Apache RocketMQ EventBridge: Build the Next Generation of Event-driven Engines

By Lin Shen, Apache RocketMQ PMC and Alibaba Cloud Intelligent Technology Expert

What Is the Event?

What is an event? When it comes to event-driven architecture, we often focus on the word architecture. However, the true charm of event-driven architecture lies in the word event. Today, let's explore the concept of events. Previously, RocketMQ was known as a messaging engine. So why did we introduce events in the 5.0 version? And what is the difference between a message and an event?

According to the dictionary, an event refers to something that has happened in the past, especially something significant. For example, my phone just ringed. It’s an event that has already occurred.

But what sets events apart from messages? This definition of events may seem less clear. Can events be understood as messages? For instance, if someone sends me a text message, is it an event or a message?

To understand the relationship between messages and events, let's refer to the diagram below. There are two types of messages: command messages and event messages.

What is the command message? Let's look at the picture on the left below. A command message is an operational command sent from an external system to the system
What is the event message? Look at the picture on the right below. An event message is generated by the system in response to an external command that brings about changes

Events differ slightly from messages. An event can be considered a special type of message. So, what makes an event special? It mainly includes four aspects:

Feature 1: Occurred and Immutable

An event must have already occurred. What does occurred mean? It means the event is immutable. We cannot change the past unless we have superpowers. This feature is crucial because it allows us to trust and analyze events with confidence. Received events have definitely happened and cannot be modified.

In contrast, a command message represents an expectation. We know that expectations may or may not be fulfilled. For example:

• Turn on the kitchen lights.
• Press the doorbell.

These are commands that are expected to happen, but whether they actually occur is unknown.
Events, on the other hand, are things that have happened, such as:

• The kitchen lights have been turned on.
• Someone has rung the doorbell.

Feature 2: Unexpected

The second feature of events is that they are unexpected. An event is an objective description of a change in the state or property value of something, but there are no expectations regarding how to handle the event itself. In contrast, commands have expectations, expecting the system to make changes. However, an event is simply an objective description of a system change. Let's take an example. When a traffic light changes from green to red, it is an event. The event itself does not have any expectations, such as instructing pedestrians or cars to stop crossing the road. Instead, it is the traffic laws that require the traffic light and provide rules for it.

Therefore, systems generally do not send events directly and individually to a designated system. Instead, they inform the event center as a whole. The event center contains various events reported by different systems. The system explains the following things to the event center: what events its own system will generate, the format of these events, which events other systems can subscribe to if they are interested, and the true value of the event lies in the event consumer. If an event consumer wants to see what changes occurred in a system, they can subscribe to these events. Therefore, events are driven by consumers.

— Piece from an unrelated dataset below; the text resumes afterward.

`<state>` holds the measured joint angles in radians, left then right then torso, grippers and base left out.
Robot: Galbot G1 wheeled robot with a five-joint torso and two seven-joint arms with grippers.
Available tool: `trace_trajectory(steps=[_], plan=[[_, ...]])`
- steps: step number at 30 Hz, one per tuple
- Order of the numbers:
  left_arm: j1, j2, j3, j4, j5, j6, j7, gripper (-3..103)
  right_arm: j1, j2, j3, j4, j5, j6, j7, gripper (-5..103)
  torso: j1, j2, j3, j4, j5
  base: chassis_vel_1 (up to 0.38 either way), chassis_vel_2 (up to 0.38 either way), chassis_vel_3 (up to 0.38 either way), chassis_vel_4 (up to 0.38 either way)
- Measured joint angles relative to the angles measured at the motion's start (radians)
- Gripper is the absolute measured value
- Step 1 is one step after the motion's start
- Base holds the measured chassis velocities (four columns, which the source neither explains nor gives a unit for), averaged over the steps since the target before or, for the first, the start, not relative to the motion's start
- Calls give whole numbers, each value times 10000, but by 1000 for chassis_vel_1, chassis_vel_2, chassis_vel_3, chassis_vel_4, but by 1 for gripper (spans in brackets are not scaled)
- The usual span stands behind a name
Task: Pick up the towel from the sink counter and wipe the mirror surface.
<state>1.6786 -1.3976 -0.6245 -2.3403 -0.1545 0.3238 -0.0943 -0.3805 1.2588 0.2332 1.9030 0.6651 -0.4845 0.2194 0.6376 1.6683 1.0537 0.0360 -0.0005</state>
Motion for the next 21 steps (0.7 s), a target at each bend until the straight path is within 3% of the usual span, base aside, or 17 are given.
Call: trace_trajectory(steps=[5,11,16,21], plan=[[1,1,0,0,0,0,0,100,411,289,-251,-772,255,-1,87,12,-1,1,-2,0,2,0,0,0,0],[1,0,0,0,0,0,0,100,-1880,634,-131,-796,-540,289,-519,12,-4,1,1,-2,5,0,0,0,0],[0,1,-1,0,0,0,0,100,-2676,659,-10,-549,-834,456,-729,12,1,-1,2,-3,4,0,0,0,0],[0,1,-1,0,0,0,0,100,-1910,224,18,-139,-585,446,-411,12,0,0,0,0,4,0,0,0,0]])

What is the difference between consumer-driven events and messages? The sending and subscription of command messages are mutually agreed upon without the involvement of a third party. They are often sent and subscribed in the form of documents or codes. This process is often driven by the producer.

To make an analogy, events are like a market economy. The specific value and significance of goods largely depend on their consumers. We can see all kinds of events in the system as goods on the shelf. In contrast, command messages are like a planned economy. They are born with a strong purpose and determine who can consume them.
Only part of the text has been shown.